## WHAT IS NEEDED
Reproduce the entries shown below only from the line with "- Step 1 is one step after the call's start" down to the line with "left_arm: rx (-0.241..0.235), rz", keeping both end lines and copying each one exactly.

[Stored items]
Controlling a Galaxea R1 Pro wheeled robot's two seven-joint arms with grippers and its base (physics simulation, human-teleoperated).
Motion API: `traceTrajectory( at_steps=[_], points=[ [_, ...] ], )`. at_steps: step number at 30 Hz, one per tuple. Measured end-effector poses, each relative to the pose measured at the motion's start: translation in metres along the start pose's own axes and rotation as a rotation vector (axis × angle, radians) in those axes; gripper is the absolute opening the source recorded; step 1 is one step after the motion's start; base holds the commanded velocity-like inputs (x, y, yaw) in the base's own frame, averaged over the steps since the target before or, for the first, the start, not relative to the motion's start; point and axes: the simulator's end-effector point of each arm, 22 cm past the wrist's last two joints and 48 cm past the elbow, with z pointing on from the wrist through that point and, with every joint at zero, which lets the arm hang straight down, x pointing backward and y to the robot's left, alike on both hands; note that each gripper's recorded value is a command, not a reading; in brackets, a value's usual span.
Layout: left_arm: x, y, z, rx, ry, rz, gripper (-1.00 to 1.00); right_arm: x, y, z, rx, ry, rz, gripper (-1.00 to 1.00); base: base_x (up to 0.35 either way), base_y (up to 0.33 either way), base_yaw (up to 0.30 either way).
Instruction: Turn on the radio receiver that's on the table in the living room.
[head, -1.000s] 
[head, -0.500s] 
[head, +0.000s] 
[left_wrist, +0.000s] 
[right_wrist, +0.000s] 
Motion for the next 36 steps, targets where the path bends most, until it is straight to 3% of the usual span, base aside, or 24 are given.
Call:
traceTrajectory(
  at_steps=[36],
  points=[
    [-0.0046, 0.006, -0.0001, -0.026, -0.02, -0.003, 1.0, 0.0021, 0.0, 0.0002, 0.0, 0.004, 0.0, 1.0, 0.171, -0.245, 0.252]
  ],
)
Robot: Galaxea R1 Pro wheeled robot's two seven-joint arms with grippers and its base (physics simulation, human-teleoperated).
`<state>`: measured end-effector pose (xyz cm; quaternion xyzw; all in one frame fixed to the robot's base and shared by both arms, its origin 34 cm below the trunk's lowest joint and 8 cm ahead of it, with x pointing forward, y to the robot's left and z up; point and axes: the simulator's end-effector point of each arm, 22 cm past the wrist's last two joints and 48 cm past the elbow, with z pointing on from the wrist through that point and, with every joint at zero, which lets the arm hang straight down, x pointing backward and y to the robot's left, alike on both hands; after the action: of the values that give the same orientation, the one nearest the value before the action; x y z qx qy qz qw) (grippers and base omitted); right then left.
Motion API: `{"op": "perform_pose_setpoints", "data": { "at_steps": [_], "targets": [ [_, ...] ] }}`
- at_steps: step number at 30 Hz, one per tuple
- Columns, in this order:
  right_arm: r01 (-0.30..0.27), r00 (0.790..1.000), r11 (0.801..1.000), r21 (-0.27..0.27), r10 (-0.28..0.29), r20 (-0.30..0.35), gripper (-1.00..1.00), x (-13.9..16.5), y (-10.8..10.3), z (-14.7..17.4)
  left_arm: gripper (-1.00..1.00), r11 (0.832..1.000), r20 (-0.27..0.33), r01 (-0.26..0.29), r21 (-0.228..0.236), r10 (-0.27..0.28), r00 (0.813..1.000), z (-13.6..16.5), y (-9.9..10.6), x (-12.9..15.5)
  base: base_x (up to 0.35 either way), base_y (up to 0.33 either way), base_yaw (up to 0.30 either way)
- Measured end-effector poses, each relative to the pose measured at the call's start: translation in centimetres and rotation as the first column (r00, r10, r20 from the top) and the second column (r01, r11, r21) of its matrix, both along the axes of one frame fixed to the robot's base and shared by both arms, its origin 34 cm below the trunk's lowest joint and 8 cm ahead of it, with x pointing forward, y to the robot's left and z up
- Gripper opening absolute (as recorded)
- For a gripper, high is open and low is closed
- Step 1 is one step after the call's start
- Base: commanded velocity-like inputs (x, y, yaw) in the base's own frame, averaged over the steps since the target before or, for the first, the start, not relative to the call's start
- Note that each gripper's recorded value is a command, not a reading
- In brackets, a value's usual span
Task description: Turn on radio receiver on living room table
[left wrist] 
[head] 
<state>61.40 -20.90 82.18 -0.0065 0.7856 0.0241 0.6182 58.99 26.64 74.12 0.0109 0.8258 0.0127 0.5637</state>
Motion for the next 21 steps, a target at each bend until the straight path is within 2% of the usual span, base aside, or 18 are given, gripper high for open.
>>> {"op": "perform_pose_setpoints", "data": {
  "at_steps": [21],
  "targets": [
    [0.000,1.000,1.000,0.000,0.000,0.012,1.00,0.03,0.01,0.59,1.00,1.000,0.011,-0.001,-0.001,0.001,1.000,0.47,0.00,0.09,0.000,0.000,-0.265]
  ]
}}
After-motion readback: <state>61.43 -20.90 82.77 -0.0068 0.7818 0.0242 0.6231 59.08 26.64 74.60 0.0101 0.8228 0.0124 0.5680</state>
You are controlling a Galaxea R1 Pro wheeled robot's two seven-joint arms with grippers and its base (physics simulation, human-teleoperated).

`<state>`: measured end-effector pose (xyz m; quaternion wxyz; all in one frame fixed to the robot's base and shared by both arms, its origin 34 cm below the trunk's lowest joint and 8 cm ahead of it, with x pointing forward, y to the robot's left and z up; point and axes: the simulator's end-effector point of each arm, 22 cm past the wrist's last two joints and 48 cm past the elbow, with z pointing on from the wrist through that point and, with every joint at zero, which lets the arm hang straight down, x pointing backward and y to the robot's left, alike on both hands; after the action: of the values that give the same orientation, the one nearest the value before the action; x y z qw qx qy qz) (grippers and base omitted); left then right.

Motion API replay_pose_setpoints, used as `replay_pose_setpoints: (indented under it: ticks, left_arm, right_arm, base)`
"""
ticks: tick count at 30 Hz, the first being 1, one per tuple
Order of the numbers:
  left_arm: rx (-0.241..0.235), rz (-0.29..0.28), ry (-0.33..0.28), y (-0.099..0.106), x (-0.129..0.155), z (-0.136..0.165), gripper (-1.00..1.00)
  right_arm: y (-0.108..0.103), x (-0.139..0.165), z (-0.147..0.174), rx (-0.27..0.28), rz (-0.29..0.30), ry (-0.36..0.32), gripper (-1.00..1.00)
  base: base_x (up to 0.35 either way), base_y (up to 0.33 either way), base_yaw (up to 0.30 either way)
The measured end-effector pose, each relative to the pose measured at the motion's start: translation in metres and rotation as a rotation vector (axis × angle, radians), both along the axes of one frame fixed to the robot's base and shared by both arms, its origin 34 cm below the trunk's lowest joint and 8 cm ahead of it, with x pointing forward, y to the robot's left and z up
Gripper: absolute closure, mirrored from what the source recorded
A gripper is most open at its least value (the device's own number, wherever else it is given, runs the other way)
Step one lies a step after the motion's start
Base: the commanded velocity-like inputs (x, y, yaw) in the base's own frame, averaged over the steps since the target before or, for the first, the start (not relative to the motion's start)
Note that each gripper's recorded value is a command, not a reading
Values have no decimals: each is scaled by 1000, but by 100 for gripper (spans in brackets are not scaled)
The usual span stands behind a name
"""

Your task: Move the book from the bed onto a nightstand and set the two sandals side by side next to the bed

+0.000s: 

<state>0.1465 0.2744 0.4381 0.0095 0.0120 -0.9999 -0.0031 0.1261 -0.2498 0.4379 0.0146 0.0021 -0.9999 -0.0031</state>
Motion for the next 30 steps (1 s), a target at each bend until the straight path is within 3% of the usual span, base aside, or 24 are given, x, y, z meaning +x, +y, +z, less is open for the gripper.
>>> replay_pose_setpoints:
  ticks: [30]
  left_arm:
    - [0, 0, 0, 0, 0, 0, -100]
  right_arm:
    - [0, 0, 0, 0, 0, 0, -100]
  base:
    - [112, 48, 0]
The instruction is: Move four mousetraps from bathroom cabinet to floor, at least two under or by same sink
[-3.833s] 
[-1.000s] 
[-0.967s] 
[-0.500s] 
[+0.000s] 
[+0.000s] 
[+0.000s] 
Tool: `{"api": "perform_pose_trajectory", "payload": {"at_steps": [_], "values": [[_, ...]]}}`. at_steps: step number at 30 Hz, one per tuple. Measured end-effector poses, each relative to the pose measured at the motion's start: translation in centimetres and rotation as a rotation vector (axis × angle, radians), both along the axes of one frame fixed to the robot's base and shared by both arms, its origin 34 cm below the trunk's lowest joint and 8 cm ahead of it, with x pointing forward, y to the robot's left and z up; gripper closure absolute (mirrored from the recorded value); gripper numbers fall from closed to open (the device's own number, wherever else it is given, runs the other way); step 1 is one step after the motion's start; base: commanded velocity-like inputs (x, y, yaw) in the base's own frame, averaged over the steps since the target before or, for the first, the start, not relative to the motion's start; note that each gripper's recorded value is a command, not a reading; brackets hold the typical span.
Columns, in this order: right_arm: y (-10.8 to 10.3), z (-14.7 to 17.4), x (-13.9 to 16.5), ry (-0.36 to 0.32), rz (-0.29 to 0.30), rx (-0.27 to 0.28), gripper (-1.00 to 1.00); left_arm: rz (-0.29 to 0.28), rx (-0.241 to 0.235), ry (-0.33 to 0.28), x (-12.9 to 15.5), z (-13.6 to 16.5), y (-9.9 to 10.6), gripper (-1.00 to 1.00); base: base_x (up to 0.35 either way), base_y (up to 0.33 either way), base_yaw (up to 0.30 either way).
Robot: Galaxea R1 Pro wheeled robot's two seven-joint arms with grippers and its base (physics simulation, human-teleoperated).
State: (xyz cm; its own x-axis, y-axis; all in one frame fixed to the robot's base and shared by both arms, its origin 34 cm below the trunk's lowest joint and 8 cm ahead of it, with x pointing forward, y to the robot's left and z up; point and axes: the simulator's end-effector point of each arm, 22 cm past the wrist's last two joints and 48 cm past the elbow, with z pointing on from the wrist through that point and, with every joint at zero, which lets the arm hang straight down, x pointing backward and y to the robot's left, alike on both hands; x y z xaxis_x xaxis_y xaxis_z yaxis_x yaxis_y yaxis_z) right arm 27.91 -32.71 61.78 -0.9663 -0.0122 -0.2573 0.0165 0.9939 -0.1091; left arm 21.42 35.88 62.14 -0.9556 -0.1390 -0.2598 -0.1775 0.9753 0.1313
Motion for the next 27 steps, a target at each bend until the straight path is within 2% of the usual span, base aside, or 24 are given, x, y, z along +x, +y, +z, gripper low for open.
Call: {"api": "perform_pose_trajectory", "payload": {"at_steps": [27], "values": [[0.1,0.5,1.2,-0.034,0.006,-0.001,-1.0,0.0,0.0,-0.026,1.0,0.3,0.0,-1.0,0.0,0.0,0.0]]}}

## PROBLEM SOLUTION
- Step 1 is one step after the call's start
- Base: commanded velocity-like inputs (x, y, yaw) in the base's own frame, averaged over the steps since the target before or, for the first, the start, not relative to the call's start
- Note that each gripper's recorded value is a command, not a reading
- In brackets, a value's usual span
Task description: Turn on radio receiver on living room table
[left wrist] 
[head] 
<state>61.40 -20.90 82.18 -0.0065 0.7856 0.0241 0.6182 58.99 26.64 74.12 0.0109 0.8258 0.0127 0.5637</state>
Motion for the next 21 steps, a target at each bend until the straight path is within 2% of the usual span, base aside, or 18 are given, gripper high for open.
>>> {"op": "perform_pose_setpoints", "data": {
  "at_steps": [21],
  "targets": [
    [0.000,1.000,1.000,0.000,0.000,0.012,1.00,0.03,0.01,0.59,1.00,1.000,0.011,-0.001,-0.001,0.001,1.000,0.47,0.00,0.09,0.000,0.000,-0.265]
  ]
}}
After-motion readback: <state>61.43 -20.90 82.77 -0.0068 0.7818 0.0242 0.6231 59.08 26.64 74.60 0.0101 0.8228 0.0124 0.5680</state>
You are controlling a Galaxea R1 Pro wheeled robot's two seven-joint arms with grippers and its base (physics simulation, human-teleoperated).

`<state>`: measured end-effector pose (xyz m; quaternion wxyz; all in one frame fixed to the robot's base and shared by both arms, its origin 34 cm below the trunk's lowest joint and 8 cm ahead of it, with x pointing forward, y to the robot's left and z up; point and axes: the simulator's end-effector point of each arm, 22 cm past the wrist's last two joints and 48 cm past the elbow, with z pointing on from the wrist through that point and, with every joint at zero, which lets the arm hang straight down, x pointing backward and y to the robot's left, alike on both hands; after the action: of the values that give the same orientation, the one nearest the value before the action; x y z qw qx qy qz) (grippers and base omitted); left then right.

Motion API replay_pose_setpoints, used as `replay_pose_setpoints: (indented under it: ticks, left_arm, right_arm, base)`
"""
ticks: tick count at 30 Hz, the first being 1, one per tuple
Order of the numbers:
  left_arm: rx (-0.241..0.235), rz (-0.29..0.28), ry (-0.33..0.28), y (-0.099..0.106), x (-0.129..0.155), z (-0.136..0.165), gripper (-1.00..1.00)

This completes the required output.